Toutes attendent de connaître leur sort et selon la loi du talion, leurs familles, leurs frères, peuvent exiger "le prix du sang", c’est à dire de l’argent en contrepartie de leur pardon. Mais pour la plupart, sans ressources, cela est impossible. Le cœur du film, c’est : Comment peut-on tuer son père, son mari ? Pour elles, la question est aussi : Pourquoi tuer plutôt que se suicider ? Les poids de la société et de la religion sont tels qu’elles trouvent en ce centre de détention un refuge où leur vie sociale collective est plus harmonieuse qu’à l’extérieur, et où une certaine liberté de pensée peut naître de la confrontation et de l’échange entre femmes ayant vécu des situations semblables.


 


 

Mais, sous les sourires et des moments de douceur apparente, se trouve le désespoir profond d’une vie sans issue (une d’entre elles se suicidera quelques temps après le tournage). Les actes commis sont extrêmement subversifs dans cette société patriarcale. Mehrdad Oskouei en fait un constat non-dit - aucune critique des institutions ni de la société iranienne n’étant exprimée explicitement -, en filmant avec beaucoup de retenue, en captant les paroles les plus sincères, sans jamais intervenir directement. La place qu’il occupe auprès d’elles est celle d’un aîné, ou d’un professeur bienveillant.


 

À la fin du film se trouve une scène qui résume bien le lien profond entre filles et mères et éclaire le drame réel qui se joue pour elles : plusieurs de ces jeunes femmes sont emmenées au parloir de la prison où sont enfermées leurs mères.
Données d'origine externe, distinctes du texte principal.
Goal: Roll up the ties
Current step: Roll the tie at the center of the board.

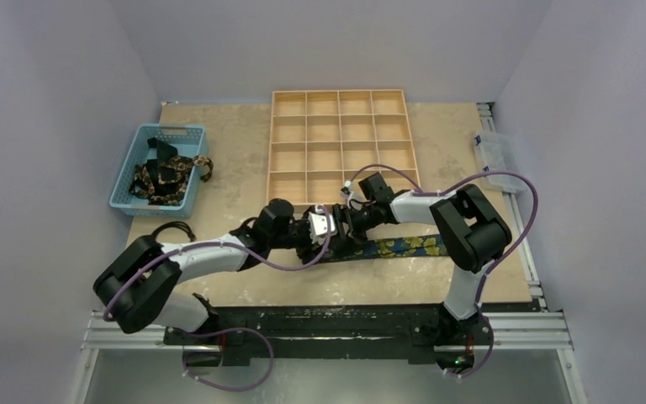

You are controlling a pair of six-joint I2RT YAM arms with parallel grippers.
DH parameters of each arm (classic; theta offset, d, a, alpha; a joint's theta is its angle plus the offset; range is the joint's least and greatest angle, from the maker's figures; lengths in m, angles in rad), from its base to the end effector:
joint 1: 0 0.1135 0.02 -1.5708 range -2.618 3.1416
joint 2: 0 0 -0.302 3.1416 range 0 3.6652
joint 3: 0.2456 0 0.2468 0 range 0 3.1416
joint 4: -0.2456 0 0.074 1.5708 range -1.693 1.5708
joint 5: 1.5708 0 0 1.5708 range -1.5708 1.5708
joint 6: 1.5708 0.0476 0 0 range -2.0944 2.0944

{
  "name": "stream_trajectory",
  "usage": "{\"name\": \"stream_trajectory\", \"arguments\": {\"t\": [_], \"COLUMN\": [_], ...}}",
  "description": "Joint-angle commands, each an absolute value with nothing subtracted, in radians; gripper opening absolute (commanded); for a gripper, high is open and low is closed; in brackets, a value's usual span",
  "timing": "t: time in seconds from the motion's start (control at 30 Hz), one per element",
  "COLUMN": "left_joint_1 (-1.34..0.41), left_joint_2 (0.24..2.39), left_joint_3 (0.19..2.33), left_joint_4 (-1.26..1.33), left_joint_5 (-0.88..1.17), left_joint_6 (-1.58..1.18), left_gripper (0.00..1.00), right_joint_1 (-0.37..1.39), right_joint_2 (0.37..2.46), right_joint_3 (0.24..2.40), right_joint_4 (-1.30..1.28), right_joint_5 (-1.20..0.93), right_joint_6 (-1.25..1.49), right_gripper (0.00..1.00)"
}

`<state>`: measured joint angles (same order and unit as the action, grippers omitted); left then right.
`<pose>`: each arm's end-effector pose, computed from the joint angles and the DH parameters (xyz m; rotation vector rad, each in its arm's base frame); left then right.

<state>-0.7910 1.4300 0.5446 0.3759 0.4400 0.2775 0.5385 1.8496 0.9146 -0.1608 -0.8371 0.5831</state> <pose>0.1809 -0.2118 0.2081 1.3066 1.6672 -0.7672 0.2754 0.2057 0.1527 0.2339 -2.7470 -1.3855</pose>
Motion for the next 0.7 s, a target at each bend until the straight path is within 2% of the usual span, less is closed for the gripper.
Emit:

Les échanges avec elles, à travers les barreaux et les vitres de ce parloir, téléphones en main, sont filmés de façon magistrale, avec une dextérité invisible. Douleur, tendresse et espoirs se mêlent, dans un moment profondément humain.

Francis Guermann
Jeune Cinéma en ligne directe

1. Le premier documentaire de Mehrdad Oskouei sur le sujet, c’est Les Derniers Jours de l’hiver (Akharin Rouzhaye Zemestan, 2012), tourné dans une maison de correction pour mineurs de Téhéran. Sept adolescents racontent leurs "méfaits", vols et consommation de drogue.
Le deuxième documentaire, Des rêves sans étoiles (Royahaye dame sobh, 2016) s’occupe des filles. Les jeunes délinquantes, dans leur centre de détention et de réhabilitation, s’ennuient fermement et rêvent de liberté. Mais elles ont peur de ce qui les attend dehors. En 2016, le film a été sélectionné à la Berlinale 2016 et y a reçu le Prix Amnesty International. Il a également reçu, cette même année, le Grand Prix Nanook du Festival International Jean-Rouch, et le Grierson Award for Best Documentary au London Film Festival.


Sunless Shadows aka Des ombres sans soleil. Réal, sc : Mehrdad Oskouei ; ph : Mehdi Azadi ; mont : Amir Adibparur (Iran, 2019, 73 mn). Documentaire.